● **DIRECTIONS FOR THIS TASK**: Check every line of the data below for the word "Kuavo". Copy the ones that have it.

==== DATASET RECORDS

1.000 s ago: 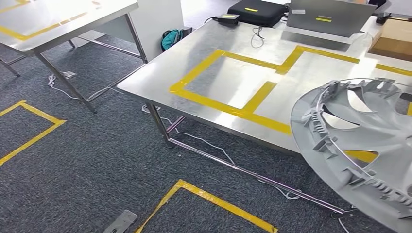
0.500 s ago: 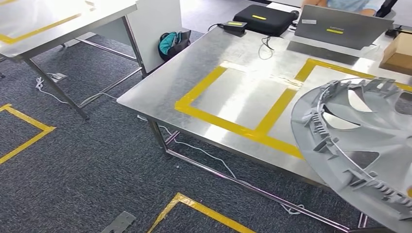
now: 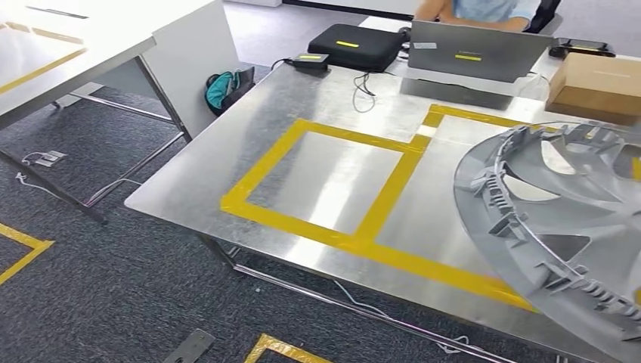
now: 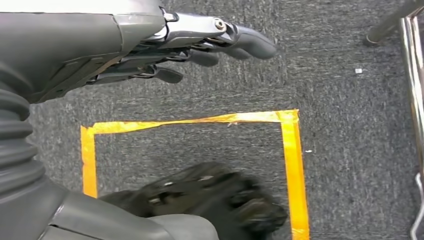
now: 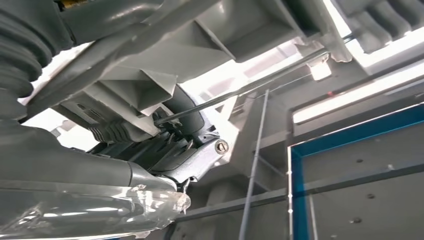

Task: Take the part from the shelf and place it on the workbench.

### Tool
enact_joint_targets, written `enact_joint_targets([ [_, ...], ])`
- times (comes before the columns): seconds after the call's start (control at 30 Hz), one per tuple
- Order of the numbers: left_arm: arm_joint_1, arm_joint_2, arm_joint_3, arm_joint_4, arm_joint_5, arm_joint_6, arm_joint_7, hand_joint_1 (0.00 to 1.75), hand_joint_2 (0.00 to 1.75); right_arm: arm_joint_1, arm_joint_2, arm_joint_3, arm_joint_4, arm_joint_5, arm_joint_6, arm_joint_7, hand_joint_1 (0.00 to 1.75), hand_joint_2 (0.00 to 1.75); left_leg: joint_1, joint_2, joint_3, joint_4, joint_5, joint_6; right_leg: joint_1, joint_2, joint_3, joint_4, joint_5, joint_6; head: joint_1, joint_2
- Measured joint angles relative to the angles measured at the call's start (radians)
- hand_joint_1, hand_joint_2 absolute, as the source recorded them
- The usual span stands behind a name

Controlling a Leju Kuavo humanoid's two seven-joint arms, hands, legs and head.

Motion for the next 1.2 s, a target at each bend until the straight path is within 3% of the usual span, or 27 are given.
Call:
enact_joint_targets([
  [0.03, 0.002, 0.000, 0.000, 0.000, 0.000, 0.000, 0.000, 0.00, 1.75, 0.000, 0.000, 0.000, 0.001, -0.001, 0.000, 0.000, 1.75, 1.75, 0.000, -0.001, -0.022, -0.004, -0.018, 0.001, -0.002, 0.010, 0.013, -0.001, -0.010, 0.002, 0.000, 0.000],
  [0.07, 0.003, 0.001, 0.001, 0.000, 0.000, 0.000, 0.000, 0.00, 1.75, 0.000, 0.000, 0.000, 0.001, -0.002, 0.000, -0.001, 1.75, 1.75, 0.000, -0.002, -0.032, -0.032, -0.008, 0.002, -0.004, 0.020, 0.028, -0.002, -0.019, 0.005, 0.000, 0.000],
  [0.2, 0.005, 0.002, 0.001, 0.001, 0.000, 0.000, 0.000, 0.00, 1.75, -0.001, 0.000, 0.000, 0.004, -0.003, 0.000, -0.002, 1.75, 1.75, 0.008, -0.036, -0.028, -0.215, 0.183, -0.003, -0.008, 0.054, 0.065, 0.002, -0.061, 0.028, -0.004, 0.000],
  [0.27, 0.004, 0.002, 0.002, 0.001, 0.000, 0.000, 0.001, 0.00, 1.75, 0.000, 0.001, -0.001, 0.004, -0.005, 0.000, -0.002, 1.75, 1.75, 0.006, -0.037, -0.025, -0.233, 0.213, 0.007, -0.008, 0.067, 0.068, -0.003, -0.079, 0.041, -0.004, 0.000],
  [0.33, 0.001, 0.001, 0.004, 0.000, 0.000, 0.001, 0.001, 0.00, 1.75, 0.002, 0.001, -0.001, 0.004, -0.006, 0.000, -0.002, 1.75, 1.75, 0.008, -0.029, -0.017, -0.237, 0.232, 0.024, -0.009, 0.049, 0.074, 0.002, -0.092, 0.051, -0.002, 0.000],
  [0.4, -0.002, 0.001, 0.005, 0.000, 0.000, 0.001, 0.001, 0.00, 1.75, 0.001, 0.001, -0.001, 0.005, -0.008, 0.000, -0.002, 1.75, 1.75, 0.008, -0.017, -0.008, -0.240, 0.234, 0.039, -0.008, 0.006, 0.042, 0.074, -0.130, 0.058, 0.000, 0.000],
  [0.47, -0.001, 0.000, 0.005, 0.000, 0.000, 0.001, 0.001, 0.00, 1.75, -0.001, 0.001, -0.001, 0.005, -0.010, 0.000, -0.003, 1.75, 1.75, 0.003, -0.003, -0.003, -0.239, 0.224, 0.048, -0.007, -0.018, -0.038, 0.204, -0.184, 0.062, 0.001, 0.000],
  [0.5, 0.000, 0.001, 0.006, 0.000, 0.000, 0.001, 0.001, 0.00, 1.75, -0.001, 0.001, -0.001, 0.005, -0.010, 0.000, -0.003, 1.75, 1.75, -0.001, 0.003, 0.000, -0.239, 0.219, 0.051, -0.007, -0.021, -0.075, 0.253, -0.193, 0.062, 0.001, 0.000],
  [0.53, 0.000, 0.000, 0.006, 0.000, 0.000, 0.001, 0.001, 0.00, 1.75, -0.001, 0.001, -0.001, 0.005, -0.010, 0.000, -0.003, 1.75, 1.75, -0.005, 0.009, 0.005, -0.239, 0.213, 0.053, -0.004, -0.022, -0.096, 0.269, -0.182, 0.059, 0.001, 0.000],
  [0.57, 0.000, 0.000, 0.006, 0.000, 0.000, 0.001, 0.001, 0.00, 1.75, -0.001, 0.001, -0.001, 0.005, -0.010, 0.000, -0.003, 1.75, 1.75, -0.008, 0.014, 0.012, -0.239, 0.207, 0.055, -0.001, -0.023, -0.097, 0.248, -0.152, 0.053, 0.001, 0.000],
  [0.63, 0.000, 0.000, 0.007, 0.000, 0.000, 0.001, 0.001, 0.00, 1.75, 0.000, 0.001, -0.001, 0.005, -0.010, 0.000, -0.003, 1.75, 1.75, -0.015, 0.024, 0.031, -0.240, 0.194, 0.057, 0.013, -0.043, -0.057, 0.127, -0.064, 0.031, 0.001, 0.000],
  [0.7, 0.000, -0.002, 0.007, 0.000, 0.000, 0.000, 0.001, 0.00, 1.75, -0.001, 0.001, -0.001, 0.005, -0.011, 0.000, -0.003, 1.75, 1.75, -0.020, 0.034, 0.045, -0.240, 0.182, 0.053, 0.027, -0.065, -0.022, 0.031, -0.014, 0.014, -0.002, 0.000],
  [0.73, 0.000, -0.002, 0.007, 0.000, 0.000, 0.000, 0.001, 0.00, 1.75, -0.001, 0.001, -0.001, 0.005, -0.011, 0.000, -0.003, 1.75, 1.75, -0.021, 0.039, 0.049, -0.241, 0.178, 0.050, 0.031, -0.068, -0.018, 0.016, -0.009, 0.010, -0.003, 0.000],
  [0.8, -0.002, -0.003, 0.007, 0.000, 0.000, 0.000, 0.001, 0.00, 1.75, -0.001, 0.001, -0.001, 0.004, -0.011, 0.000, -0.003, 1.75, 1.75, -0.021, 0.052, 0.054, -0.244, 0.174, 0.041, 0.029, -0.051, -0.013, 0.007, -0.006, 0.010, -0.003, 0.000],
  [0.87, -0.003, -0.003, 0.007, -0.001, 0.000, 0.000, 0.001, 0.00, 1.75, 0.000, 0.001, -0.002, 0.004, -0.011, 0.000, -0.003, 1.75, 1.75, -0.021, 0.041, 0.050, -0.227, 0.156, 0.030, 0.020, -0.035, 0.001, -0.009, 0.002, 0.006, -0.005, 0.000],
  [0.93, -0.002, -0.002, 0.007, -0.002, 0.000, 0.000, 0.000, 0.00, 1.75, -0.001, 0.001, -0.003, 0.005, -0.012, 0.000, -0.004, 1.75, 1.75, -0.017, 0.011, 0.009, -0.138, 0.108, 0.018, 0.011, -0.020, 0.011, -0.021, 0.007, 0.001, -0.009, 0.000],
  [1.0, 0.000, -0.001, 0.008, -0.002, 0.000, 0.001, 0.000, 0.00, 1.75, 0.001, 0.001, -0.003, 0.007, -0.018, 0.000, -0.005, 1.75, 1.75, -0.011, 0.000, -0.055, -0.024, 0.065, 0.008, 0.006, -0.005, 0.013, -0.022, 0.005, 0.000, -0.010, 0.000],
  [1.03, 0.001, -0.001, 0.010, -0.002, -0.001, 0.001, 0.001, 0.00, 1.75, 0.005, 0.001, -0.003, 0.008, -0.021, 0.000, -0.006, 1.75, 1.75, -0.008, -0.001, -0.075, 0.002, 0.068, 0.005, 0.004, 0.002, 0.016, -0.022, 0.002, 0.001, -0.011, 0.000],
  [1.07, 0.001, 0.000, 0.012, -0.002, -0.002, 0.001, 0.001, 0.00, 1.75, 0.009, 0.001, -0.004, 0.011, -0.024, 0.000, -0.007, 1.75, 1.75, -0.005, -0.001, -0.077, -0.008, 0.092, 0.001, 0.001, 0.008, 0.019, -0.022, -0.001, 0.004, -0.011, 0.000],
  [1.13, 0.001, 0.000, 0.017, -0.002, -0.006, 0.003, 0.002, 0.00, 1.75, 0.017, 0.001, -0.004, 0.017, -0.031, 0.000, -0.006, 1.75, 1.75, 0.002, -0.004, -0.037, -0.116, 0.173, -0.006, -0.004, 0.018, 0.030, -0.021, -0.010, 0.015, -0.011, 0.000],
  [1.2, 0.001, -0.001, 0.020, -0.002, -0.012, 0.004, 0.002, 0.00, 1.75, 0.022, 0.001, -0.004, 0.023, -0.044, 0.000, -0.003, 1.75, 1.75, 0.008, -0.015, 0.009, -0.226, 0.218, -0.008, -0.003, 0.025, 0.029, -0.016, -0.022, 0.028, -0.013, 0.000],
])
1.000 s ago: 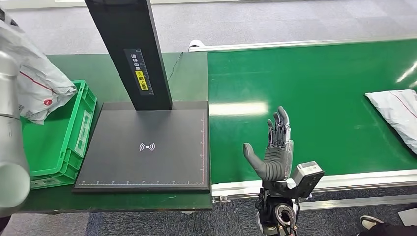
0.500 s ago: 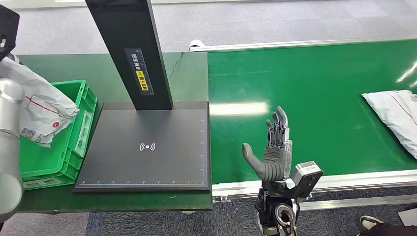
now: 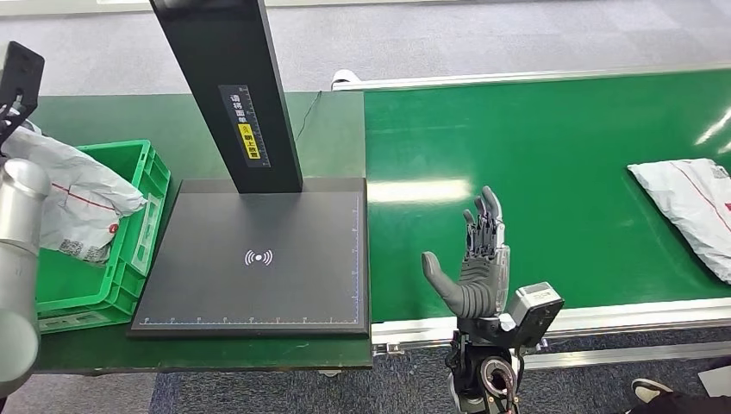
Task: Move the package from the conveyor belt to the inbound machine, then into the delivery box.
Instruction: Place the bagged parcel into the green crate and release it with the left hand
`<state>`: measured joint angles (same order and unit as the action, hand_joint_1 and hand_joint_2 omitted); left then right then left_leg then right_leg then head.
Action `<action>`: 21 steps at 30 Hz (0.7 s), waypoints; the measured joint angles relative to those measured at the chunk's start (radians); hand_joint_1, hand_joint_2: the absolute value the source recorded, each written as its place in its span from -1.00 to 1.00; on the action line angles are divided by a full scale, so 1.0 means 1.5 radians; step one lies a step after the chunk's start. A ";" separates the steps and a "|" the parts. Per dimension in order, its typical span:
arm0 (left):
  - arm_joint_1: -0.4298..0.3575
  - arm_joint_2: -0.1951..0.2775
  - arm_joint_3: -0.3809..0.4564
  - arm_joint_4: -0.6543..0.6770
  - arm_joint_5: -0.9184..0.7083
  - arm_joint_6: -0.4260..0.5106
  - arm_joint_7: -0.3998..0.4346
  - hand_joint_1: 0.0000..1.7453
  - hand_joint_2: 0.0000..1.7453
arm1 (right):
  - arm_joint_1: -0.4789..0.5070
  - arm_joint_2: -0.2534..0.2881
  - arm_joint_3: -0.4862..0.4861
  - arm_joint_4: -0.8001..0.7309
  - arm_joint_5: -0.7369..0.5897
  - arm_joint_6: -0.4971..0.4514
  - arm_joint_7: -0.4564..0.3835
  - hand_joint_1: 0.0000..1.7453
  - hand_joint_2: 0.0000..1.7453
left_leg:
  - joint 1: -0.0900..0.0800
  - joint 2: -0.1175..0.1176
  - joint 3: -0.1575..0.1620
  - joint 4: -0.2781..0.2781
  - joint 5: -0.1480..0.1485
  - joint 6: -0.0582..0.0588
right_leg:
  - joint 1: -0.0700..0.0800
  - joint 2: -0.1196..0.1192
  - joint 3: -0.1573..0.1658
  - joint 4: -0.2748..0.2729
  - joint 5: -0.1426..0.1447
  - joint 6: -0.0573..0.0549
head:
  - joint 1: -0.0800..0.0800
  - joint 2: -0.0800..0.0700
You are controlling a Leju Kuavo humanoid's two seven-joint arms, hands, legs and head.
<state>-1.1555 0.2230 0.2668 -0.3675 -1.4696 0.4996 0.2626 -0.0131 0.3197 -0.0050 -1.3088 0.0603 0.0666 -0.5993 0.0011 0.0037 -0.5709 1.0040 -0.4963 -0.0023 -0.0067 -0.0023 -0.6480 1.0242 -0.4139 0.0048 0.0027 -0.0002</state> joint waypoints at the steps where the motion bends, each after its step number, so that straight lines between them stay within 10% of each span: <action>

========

● **OUTPUT FOR THIS TASK**:
Controlling a Leju Kuavo humanoid's two seven-joint arms, hands, legs and head.
You are controlling a Leju Kuavo humanoid's two seven-joint arms, hands, legs and head.

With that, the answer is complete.